I whipped my head around only to catch an older and much bigger boy roughly “tag” a much younger and smaller boy. The game they were playing was called “tag,” but it could have been mistaken for football. The younger boy was taking a beating—literally!

One older boy particularly made it his special mission to harass and bully the boy by tagging him so roughly that the poor kid was knocked to the ground several times and once ended up running into some playground equipment. The equipment definitely won that encounter.

As I watched the younger boy’s mother step in to rescue her son from the “game,” I couldn’t help but hear the following interaction:

Mother: “Are you OK?!”

Son: “Yeah, mom. I’m just more embarrassed than anything.”

Mom [interrupting]: “It didn’t look like you were embarrassed. It looked like you were really getting hurt out there!”

Son: “Mommmmm! You’re overreacting . . . again!”

Mom [dusting her son off and trying to clean his face and neck with a wet wipe]: “OK . . . tell me what happened.”

Son: “OK, but you’ve got to promise not to interrupt me or get angry with me.”

Mom [clearly annoyed and sighing deeply]: “OK!”

Son: “I know you told me not to play with that group of boys because they were a lot bigger and older . . . and rougher, but . . . well . . . it looked like they were having a lot more fun than my group . . . ”

Mom [interrupting]: “I told you that this would ha . . . ” 

Son: “Mom, you promised!”

Mom: “Sorry . . . please go on.”

Son: “Thanks. Anyhow, so when I first went over and introduced myself, all the boys looked at me and laughed. Some called me names and all the rest of them just ignored me, but one boy seemed real nice. He talked to me, told me his name, and asked me if I wanted to play tag with him and his friends. I got excited and started playing. Everything was going great for a little bit and then all his friends started ganging up on me and tagging me really hard.

“I was faster than a lot of them were and a lot harder to tag, so I guess that made them angry when they finally tagged me. But they weren’t chasing anybody else, and I got tired quick. When I started slowing down, they became angrier at me—they weren’t ever really happy with me in the first place—and they started calling me ugly names again and instead of tagging me, they started hitting and pushing me . . . hard.
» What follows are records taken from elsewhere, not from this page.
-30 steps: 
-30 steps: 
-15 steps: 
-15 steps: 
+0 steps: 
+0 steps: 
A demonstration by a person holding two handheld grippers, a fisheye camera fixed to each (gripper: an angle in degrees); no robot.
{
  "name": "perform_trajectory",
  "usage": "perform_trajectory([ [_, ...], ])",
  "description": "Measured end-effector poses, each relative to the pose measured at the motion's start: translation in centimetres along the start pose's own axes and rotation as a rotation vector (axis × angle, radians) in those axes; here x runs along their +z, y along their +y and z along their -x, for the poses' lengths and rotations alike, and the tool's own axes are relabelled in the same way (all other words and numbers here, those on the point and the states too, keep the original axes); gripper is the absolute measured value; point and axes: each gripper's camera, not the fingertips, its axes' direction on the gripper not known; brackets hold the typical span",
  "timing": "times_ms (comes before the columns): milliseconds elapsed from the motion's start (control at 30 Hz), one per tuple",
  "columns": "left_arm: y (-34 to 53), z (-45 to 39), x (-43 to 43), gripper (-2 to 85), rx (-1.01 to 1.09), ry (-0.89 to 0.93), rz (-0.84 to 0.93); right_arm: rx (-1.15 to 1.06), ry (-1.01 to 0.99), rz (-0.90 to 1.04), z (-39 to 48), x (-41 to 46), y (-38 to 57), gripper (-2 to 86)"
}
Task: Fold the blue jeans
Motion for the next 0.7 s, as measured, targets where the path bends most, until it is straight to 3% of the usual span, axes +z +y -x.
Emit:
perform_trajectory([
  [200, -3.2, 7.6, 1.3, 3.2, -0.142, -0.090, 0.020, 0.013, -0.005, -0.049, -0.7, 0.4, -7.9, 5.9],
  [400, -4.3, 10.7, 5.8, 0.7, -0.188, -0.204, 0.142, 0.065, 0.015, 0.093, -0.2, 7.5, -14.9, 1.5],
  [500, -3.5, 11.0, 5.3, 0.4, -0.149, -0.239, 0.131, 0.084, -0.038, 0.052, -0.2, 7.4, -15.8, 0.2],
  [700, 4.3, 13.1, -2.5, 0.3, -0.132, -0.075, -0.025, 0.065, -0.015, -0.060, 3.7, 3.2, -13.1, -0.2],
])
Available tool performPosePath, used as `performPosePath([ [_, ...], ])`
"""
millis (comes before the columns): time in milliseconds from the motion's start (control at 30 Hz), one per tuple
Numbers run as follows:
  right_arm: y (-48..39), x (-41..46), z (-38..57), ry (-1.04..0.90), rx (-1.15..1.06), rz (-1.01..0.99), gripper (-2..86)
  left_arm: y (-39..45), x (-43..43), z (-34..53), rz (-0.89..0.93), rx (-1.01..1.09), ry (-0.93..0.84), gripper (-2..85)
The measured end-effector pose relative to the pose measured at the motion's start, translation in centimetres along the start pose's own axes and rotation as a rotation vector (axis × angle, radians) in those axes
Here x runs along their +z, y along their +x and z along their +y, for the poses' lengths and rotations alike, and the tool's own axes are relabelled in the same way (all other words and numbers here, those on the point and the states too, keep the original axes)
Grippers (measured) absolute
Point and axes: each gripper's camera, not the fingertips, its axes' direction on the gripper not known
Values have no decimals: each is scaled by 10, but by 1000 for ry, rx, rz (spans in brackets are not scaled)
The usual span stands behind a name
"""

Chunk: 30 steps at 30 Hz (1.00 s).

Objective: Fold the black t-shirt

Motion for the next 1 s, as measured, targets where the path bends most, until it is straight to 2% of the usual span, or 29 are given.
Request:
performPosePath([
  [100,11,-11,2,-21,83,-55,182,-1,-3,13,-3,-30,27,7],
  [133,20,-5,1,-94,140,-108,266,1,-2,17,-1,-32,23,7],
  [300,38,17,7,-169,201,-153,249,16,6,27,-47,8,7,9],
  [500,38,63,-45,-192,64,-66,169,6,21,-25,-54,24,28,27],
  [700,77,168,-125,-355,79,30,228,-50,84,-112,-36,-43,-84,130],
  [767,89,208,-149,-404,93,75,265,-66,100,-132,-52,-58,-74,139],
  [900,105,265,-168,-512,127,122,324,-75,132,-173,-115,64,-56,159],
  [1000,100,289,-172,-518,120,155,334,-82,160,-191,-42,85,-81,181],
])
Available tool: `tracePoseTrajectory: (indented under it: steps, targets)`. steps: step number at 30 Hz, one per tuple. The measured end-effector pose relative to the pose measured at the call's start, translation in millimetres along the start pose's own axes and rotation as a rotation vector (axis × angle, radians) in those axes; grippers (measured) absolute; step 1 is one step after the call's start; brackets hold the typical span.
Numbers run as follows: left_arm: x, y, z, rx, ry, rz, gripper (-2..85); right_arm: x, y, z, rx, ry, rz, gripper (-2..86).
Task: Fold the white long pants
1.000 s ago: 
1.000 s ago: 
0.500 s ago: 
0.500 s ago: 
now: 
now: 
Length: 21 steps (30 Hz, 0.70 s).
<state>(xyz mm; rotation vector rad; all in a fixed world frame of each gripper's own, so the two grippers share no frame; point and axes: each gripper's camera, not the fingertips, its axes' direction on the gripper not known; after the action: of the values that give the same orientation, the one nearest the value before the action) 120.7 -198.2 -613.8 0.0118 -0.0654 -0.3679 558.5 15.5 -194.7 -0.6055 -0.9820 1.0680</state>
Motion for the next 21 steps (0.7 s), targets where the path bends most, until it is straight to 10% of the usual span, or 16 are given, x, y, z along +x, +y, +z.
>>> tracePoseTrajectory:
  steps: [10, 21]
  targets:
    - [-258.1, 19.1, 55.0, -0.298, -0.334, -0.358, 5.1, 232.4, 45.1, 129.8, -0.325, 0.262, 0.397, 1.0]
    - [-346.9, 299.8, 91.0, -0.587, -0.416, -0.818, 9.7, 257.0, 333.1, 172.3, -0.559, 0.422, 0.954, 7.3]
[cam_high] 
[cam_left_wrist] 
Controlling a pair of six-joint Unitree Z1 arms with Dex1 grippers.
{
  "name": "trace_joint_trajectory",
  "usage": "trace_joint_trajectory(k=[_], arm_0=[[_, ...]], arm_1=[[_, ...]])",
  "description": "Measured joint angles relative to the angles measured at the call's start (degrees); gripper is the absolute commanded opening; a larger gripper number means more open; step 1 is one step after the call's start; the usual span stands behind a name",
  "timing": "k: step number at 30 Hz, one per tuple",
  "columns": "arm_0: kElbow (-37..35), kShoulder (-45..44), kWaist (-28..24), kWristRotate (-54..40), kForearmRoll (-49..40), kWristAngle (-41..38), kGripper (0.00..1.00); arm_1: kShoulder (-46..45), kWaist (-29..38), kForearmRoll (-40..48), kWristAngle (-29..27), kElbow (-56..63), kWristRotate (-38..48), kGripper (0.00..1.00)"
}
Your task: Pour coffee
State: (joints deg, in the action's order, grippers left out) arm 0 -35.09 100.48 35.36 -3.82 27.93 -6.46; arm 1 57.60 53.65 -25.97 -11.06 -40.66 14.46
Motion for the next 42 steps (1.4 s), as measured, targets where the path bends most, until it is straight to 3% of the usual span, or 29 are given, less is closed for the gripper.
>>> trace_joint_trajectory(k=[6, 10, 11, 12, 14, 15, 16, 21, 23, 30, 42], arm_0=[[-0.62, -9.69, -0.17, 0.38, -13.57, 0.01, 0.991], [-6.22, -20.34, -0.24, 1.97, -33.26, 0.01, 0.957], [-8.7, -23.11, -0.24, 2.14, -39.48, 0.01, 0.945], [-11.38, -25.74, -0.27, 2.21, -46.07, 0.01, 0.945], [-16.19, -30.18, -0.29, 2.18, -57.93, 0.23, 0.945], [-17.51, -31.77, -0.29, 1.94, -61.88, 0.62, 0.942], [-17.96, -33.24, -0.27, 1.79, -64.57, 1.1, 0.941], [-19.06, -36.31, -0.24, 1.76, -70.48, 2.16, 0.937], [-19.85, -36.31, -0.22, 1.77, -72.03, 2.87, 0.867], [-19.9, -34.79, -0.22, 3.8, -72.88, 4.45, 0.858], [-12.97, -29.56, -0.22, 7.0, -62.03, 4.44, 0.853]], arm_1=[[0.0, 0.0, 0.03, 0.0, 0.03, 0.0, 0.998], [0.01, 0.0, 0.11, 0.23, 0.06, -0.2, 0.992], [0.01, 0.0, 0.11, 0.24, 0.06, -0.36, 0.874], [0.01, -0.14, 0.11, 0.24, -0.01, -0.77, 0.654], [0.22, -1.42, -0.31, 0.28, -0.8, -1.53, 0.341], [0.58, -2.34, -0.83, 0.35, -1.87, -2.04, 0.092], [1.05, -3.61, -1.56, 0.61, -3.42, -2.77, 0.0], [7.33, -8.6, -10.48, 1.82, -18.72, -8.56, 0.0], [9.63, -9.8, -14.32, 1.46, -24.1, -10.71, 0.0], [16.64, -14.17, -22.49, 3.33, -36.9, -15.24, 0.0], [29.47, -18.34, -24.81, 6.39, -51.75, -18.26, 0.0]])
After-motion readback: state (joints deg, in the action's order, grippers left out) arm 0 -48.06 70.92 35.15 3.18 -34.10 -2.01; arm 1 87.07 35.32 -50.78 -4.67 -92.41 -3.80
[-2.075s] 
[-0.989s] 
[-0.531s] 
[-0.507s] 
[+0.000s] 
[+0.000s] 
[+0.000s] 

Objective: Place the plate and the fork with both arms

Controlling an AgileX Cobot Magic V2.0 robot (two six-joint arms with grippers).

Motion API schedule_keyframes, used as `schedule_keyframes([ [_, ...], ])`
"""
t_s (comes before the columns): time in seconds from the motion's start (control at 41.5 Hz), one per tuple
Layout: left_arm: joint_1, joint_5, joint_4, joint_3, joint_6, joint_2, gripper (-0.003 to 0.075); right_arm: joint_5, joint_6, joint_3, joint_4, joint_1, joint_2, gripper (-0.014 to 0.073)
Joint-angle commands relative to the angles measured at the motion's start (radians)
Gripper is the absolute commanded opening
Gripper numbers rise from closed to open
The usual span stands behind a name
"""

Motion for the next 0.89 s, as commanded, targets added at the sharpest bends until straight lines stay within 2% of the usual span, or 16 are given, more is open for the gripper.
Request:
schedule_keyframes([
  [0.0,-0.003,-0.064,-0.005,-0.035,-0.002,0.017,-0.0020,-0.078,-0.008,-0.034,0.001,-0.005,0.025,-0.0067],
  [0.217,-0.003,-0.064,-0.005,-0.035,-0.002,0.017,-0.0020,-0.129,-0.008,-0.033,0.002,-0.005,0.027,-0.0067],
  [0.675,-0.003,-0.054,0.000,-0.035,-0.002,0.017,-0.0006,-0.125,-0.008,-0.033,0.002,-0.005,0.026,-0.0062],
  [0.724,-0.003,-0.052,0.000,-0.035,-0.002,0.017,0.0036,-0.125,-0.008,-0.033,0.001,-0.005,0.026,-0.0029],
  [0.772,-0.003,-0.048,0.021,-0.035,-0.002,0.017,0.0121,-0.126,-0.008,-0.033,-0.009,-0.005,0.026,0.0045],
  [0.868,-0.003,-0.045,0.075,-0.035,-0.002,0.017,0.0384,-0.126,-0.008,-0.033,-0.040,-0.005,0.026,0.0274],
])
“The more I complained the more they pushed me and the harder they hit . . . until [the boy started crying softly] the boy who I thought was my friend told me that I couldn’t quit. He told me ‘you’re gonna play!’ because once I started, ‘I was his!’ and couldn’t stop until he told me I was done! Mom, I was really scared! I mean, that boy was really mean, and he was the biggest bully of all. I guess what made it so bad was that at first he acted like my friend, and he pretended that he really cared about me. Mom, I learned my lesson, and I won’t ever disobey you again. Your rules are to keep me safe. Thanks, Mom. I love you.”

I don’t really have to spell it all out for you do I? You know who is represented by the boy, the Mom, and the bully don’t you?

A long time ago another parent told His children the rules and warned them to stay away from the bully, but they thought that playing with him looked a lot more exciting. It’s all been downhill ever since. It’s been said that, “Sin will take you farther than you want to go, keep you longer than you want to stay, and cost you more than you want to pay.”[i]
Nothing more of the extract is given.